Scrolling Animations

A demonstration of several different forms of React animation that run as the application is scrolled
Role: Developer
Duration: April, 2024

A moon and stars, pulled from the scrolling animation demo site


Scrolling Animations

Scrolling animations are a rising trend in UX, because they create an immersive and interactive experience for the user. They can be used to communicate complex narratives through engaging storytelling.


I wanted to open myself up to creating more scrolling animations for freelance clients in the future. I decided to create a self-contained project containing several scrolling animations, one for each new React package I experimented with. By working hands-on with each of these packages, I was able to get comfortable with all of them, and see the pros and cons of each.


Track Visibility

Track Visibility works by simply passing in a variable to the component you wish to animate that indicates if the component is visible on the screen or not. With that information, the user is able to run an animation when it becomes true. (There is also an option to detect if the component is only partially visible on the screen.)

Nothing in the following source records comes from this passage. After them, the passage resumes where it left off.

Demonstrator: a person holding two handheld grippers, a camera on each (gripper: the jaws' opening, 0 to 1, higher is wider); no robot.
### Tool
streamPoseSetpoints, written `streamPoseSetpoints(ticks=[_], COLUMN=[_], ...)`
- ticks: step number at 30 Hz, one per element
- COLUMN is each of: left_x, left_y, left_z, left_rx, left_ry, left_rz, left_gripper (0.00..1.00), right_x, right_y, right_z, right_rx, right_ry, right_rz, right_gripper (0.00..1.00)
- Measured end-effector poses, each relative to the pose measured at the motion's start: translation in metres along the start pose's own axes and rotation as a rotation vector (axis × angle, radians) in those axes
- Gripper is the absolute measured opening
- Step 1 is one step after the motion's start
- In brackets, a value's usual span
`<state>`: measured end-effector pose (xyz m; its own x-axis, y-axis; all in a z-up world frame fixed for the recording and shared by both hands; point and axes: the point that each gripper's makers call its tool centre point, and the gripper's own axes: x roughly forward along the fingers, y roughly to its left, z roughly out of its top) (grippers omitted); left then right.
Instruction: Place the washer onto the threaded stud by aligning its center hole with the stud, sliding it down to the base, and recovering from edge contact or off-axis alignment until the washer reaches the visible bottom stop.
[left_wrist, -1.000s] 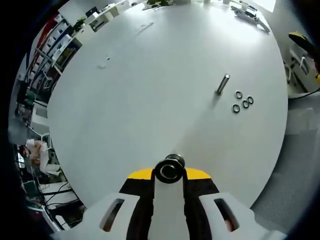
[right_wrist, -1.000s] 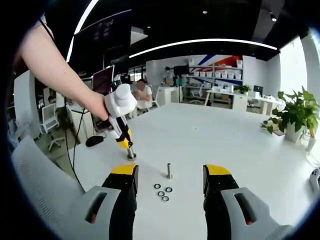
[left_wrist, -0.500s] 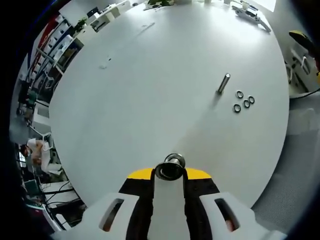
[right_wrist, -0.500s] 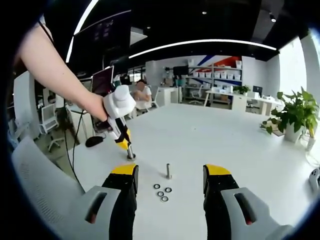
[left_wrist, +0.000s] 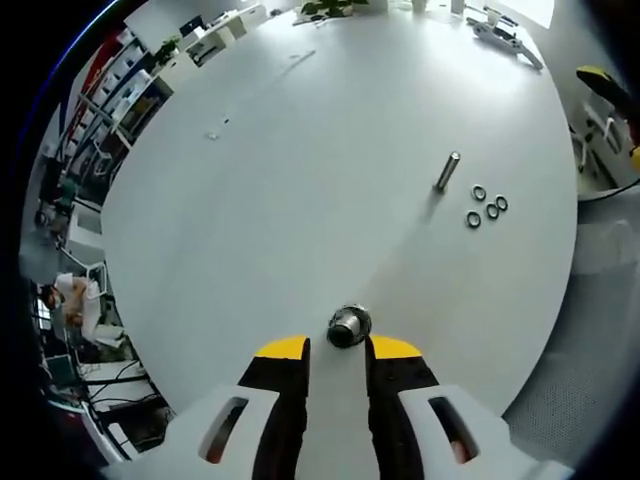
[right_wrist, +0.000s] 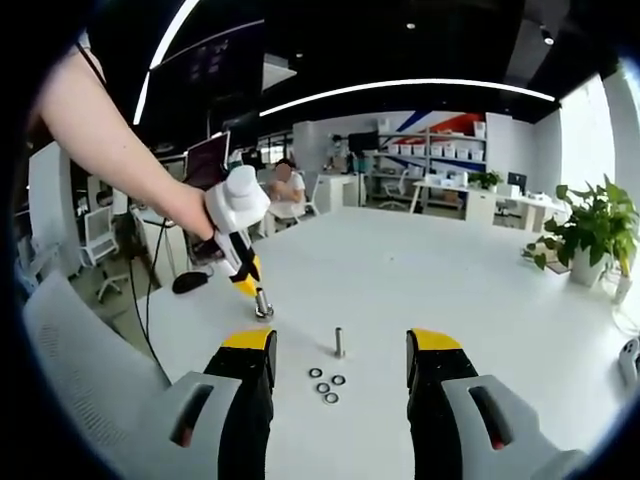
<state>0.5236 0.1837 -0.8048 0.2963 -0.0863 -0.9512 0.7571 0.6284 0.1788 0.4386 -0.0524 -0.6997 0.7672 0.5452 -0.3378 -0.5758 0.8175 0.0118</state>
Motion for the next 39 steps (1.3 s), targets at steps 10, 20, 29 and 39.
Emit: streamPoseSetpoints(ticks=[10,20,29,39], left_x=[-0.004,-0.013,-0.026,-0.055], left_y=[0.001,-0.003,-0.003,-0.020], left_z=[0.005,0.004,-0.002,0.009], left_rx=[-0.062,-0.096,-0.161,-0.243], left_ry=[-0.070,-0.137,-0.199,-0.385], left_rz=[0.001,0.005,0.024,0.060], left_gripper=[0.21,0.22,0.23,0.22], right_x=[0.001,0.003,0.004,0.004], right_y=[0.001,0.004,0.006,0.009], right_z=[-0.001,-0.004,-0.005,-0.007], right_rx=[0.000,0.005,0.011,-0.002], right_ry=[0.007,0.014,0.015,0.022], right_rz=[0.002,0.014,0.021,0.030], right_gripper=[0.55,0.55,0.55,0.55])
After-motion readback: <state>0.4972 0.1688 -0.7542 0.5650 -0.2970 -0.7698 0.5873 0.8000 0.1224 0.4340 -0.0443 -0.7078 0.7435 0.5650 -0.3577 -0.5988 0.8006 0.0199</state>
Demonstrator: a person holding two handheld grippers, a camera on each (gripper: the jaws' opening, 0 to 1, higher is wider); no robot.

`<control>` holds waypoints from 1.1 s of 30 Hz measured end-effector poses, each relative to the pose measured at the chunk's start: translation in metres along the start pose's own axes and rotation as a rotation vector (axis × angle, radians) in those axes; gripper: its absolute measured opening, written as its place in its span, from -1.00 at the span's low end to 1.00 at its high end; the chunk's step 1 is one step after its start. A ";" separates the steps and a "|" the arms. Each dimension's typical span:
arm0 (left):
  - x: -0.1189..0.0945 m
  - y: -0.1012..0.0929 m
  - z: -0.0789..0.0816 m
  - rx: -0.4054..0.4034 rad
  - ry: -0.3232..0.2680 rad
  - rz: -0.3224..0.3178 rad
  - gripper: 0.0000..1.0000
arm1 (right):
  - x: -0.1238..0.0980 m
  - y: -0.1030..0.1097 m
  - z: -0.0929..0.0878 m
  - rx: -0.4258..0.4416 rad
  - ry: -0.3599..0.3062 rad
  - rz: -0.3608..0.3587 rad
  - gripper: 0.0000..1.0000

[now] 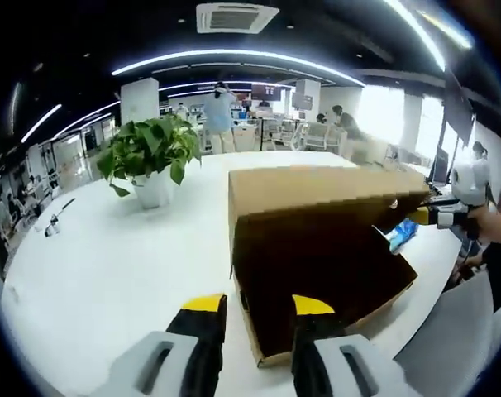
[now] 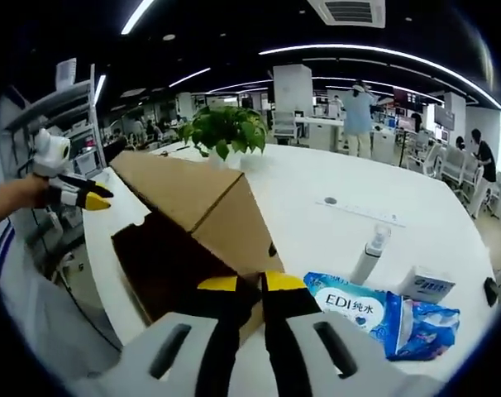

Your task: Operate the shoe box by opening the lid, removing the specified soft item, and placing it in the target area until the item is outside and the box remains undamaged.

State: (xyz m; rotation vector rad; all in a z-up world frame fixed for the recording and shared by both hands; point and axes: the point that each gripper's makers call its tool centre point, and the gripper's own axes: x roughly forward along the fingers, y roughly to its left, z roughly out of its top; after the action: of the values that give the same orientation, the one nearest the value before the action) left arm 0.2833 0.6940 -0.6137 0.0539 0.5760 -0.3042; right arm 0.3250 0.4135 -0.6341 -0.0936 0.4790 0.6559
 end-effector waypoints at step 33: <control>0.005 -0.021 -0.050 0.124 0.127 -0.078 -0.30 | -0.011 0.052 -0.053 -0.245 0.077 0.169 -0.23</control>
State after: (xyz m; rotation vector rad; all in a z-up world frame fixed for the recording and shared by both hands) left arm 0.2550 0.6797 -0.6581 0.1716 0.6859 -0.4141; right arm 0.2649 0.4361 -0.6733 -0.3131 0.4828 0.8781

Because this library doesn't control the animation itself, just the isVisible variable, it can be easily combined with highly customized animations.


It requires a few lines of syntax to implement that are not easily readable. For how simple the library is (just passing in true or false,) I don't want to commit to adding the syntax on every component that requires animation.

React Animate on Scroll

React Animate on Scroll works by importing a ScrollAnimation component that takes in many different props that control the animation delay, duration, whether the elements are visible beforehand, etc.


It's easy to get working right away, since you just wrap the components you want to animate in a ScrollAnimation component, and then adjust the props. It also is built to easily work with either animation libraries such as animate.css, or an animation you have created yourself.


The props can be adjusted to accommodate a large variety of animations, but extremely complex or unusual designs for a scrolling animation might exceed those parameters.

React Scroll Rotate

React Scroll Rotate focuses on one use case: screen elements that rotate at the rate that the user scrolls down the page. This is a use case that is not included in general scroll animation libraries, and provides a uniquely user-interactive experience, since the rotation rate is directly tied to how fast the user is scrolling.


It's easy to get this animation to work right out of the box, since you simply wrap an image in the ScrollRotate component and make some simple adjustments to control the rate, direction, etc. of the rotation.


This library only handles one use case. For other types of animation, other libraries will be required.


This project helped me become familiar with several scroll animation libraries that work in different ways. Between all of these, there is no "best" option, just good options for different use cases. In the future, I'll be able to quickly figure out which one lends itself best to the animation goals I am trying to accomplish.